[About this exercise] Pick out and copy every line below that has the word "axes".

[Data for processing]

● ● ● ● ●

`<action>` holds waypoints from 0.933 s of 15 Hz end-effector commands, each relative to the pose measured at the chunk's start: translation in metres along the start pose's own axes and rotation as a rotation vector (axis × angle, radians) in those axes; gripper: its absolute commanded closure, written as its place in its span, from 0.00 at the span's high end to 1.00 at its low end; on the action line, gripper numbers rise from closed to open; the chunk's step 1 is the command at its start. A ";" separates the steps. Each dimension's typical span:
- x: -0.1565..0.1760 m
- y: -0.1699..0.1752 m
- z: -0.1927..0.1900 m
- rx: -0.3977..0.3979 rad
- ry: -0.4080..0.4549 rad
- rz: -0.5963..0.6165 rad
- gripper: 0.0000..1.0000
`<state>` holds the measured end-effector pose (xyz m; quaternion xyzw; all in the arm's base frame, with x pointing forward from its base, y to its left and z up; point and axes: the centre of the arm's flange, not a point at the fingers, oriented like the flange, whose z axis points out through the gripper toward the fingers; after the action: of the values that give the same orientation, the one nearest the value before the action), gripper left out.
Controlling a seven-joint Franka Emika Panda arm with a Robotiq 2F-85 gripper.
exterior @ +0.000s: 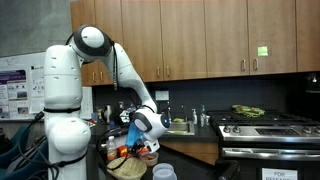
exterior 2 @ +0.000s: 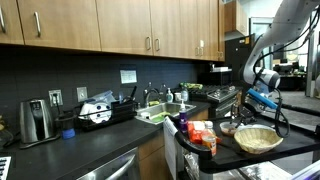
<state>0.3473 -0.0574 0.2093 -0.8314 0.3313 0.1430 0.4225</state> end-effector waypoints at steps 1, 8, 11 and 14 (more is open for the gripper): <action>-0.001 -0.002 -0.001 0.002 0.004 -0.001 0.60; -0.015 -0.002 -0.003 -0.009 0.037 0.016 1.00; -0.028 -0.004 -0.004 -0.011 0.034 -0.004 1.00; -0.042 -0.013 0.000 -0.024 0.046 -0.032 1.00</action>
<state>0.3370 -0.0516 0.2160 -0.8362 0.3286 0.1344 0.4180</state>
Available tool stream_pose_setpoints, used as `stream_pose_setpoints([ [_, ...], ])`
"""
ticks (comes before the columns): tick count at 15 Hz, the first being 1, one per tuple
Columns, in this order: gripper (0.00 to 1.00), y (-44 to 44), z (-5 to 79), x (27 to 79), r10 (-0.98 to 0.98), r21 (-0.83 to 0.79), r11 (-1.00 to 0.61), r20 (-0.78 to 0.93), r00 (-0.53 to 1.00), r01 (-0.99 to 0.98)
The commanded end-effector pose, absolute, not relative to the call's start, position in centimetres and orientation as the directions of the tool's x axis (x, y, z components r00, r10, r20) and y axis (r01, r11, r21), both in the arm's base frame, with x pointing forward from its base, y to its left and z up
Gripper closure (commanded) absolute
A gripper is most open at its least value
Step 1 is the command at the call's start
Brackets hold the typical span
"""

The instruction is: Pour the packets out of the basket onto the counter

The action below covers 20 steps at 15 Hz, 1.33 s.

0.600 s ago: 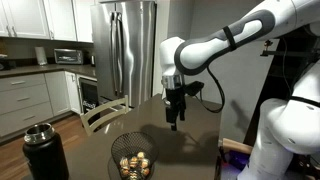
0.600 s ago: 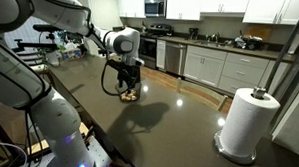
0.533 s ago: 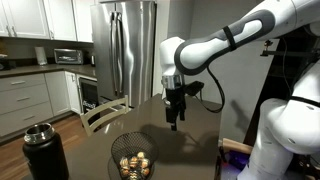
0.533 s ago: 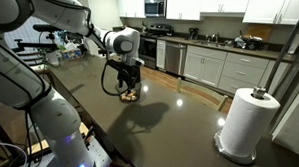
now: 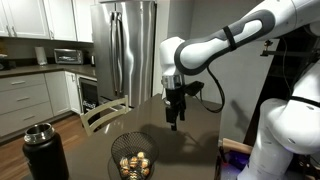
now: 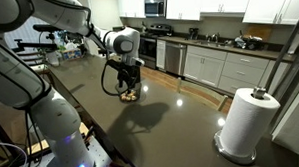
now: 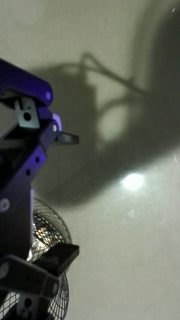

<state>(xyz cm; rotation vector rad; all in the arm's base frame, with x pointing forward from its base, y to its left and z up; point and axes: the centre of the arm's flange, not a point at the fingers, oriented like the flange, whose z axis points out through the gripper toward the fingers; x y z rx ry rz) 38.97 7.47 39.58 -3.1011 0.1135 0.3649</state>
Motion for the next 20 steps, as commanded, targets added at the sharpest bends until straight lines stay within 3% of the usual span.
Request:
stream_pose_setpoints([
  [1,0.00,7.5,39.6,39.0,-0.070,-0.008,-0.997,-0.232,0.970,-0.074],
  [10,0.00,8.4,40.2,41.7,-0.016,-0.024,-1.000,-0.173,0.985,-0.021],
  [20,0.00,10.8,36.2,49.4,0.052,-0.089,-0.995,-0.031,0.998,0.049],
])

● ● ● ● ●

[Result of the exercise]
`<action>` holds waypoints from 0.933 s of 15 Hz end-effector commands, each relative to the pose measured at the chunk's start: translation in metres along the start pose's own axes and rotation as a rotation vector (axis × angle, radians) in those axes; gripper: its absolute commanded closure, written as its place in its span, from 0.00 at the span's high end to 1.00 at its low end; on the action line, gripper numbers rise from closed to open; the chunk's step 1 is the command at its start. A ";" separates the steps. Each dimension's typical span:
`<state>` holds the measured end-effector pose (xyz m; quaternion xyzw; all in the arm's base frame, with x pointing forward from its base, y to its left and z up; point and axes: the centre of the arm's flange, not a point at the fingers, oriented like the flange, whose z axis points out through the gripper toward the fingers; after the action: of the values that give the same orientation, the one nearest the value before the action), gripper left out.
<state>(xyz cm; rotation vector rad; all in the arm's base frame, with x pointing forward from its base, y to its left and z up; point and axes: the centre of the arm's flange, not a point at the fingers, oriented like the flange, whose z axis points out through the gripper toward the fingers; x y z rx ry rz) 38.97 7.47 39.58 -3.1011 0.1135 0.3649</state>

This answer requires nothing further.